First, and Jared makes this point in the article, almost everybody short of Leonardo da Vinci is some kind of specialist. It’s just a matter of degree. Even the “general practitioner” in Jared’s article has specialized medical knowledge that most of us don’t share. The surgeon is just even MORE specialized.

Second, in the UX field we usually start as “shallow specialists”. Our first job is as a “usability engineer,” a “visual designer”, or a “front-end coder”, or whatever. And usually the role we are ready to fill is really just that narrow.

As our career progresses, we can choose to deepen our specialization and become really, really good at that initial role (at the risk of becoming a compartmentalist, in Jared’s lingo), or we can choose to broaden into adjacent roles. I began as a technical writer; moved into usability engineering; thence into business analysis, design, and a little coding. I am probably weakest in visual design, but am working on that as well with a lot of help from my peers.

So what difference does that make? It means that rather than starting as a generalist (as you think of when you have a “general practitioner” in mind), in our field you usually have a strong specialty already, and that you become a generalist by ADDING specialties to greater and lesser depth according to your interest and project need. So a generalist in UX is not one who knows a little bit about everything. It’s someone who knows a lot about at least one thing, and who is building both breadth and depth as time goes on. In some ways related to the “T-model” that Peter Boersma describes for Information Architecture.

I think this is qualitatively different from most healthcare professions, where (as an outsider), it seems to me that the primary growth over time is deeper and deeper specialization.

Wow.
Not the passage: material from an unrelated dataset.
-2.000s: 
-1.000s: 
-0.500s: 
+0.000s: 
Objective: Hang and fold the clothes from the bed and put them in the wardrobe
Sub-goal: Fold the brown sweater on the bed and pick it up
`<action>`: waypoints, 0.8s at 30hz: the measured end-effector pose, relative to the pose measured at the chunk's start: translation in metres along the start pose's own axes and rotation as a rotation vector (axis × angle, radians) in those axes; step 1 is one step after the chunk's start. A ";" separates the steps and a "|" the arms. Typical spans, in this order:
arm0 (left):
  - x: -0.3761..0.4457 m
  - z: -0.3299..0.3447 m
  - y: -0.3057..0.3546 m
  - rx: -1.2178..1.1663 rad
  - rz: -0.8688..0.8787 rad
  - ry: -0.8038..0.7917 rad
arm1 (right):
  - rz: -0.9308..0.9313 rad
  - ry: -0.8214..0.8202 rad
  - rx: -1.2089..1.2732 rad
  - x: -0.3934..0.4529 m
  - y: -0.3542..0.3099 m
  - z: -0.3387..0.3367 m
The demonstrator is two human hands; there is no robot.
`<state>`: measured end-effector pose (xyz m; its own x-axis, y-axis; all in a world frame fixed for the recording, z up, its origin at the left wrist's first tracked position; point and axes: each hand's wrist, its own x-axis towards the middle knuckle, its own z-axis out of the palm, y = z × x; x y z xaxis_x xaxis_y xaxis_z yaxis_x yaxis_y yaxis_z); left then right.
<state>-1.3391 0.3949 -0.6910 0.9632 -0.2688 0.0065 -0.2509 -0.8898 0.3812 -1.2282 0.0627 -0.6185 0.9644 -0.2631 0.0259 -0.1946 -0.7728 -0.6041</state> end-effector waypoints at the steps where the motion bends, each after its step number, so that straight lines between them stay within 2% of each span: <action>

Instead of a comment I’ve written a new post.

comment by Ted Boren 2 days later

I like your clarification Ted. I’ve been thinking about this idea of the Generalist and the “Rennaissance Man”, maybe it will come together in a future article…

To add just a few interesting points;

Even Leonardo was better at some things than he was at others (I don’t think any of his designs for flying machines even came close to working). He began his training as a painter under Veraccio and built his “Renaissance Man” status over the course of his whole life.

Michaelangelo also started his career as a specialist. As a sculptor, he created the “David” at the age of 24. However, it is his last work that exhibits his true achievement in multiple disciplines. His design of the dome for St. Peter’s Basilica in Rome was completed just before his death at the age of 70. This last achievement combines his “generalist” knowledge of architecture, sculpture, painting and engineering.